-- Exercise material follows --

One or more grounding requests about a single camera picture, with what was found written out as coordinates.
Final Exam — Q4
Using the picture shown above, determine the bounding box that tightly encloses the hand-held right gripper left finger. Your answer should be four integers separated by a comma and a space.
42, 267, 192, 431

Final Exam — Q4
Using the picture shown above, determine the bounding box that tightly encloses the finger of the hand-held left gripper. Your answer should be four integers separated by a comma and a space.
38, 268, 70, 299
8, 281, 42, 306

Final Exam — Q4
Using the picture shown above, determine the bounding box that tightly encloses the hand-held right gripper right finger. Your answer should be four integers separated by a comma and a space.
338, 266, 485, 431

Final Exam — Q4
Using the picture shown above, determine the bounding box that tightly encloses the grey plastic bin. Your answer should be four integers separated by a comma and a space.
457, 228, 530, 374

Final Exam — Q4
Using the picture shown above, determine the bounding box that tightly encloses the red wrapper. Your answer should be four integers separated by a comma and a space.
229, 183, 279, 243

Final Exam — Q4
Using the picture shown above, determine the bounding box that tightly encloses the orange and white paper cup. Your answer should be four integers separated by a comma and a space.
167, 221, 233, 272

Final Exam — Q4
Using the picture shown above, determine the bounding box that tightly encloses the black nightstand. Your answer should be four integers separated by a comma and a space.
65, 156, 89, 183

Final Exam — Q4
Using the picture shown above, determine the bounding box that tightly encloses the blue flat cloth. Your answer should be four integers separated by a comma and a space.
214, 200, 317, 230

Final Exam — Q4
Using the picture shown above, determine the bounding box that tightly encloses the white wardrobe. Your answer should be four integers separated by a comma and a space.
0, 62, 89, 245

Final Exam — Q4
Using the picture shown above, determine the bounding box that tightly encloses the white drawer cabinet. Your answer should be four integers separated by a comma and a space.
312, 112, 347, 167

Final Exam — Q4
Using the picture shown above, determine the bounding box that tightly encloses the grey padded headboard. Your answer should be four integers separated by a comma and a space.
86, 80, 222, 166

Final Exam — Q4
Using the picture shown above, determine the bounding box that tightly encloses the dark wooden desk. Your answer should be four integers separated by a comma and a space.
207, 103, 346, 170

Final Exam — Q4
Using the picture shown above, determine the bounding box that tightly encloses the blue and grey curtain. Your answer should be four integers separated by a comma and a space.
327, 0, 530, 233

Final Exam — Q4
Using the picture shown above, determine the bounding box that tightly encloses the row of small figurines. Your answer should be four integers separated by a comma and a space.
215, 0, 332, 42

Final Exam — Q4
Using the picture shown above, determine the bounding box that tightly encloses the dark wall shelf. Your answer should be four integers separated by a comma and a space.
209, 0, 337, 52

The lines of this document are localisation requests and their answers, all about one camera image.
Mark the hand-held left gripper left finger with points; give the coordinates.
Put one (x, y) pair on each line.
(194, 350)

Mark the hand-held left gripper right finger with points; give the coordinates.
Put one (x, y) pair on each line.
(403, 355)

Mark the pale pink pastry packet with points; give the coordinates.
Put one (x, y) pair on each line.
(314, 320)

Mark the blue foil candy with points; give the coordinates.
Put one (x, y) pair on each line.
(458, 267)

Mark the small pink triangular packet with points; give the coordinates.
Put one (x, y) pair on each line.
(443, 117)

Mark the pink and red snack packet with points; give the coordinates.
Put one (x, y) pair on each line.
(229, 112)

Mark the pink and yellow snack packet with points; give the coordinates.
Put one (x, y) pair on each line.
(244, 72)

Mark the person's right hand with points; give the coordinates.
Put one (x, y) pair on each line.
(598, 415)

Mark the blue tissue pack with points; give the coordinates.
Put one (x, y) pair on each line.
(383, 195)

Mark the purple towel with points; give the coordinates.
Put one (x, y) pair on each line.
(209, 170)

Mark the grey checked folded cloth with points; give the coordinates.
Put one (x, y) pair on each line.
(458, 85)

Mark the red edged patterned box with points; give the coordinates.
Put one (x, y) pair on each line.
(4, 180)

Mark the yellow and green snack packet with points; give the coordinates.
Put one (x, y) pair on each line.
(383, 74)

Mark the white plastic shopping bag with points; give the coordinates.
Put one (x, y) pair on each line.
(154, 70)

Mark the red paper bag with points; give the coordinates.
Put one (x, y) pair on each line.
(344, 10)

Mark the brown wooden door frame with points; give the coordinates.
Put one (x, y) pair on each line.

-- Exercise material concluded --

The required answer is the run of lines above, starting at the line with "Mark the grey" and ending at the line with "Mark the white", reproduced exactly with both ends.

■ **Answer to this task**
Mark the grey checked folded cloth with points; give the coordinates.
Put one (x, y) pair on each line.
(458, 85)

Mark the red edged patterned box with points; give the coordinates.
Put one (x, y) pair on each line.
(4, 180)

Mark the yellow and green snack packet with points; give the coordinates.
Put one (x, y) pair on each line.
(383, 74)

Mark the white plastic shopping bag with points; give the coordinates.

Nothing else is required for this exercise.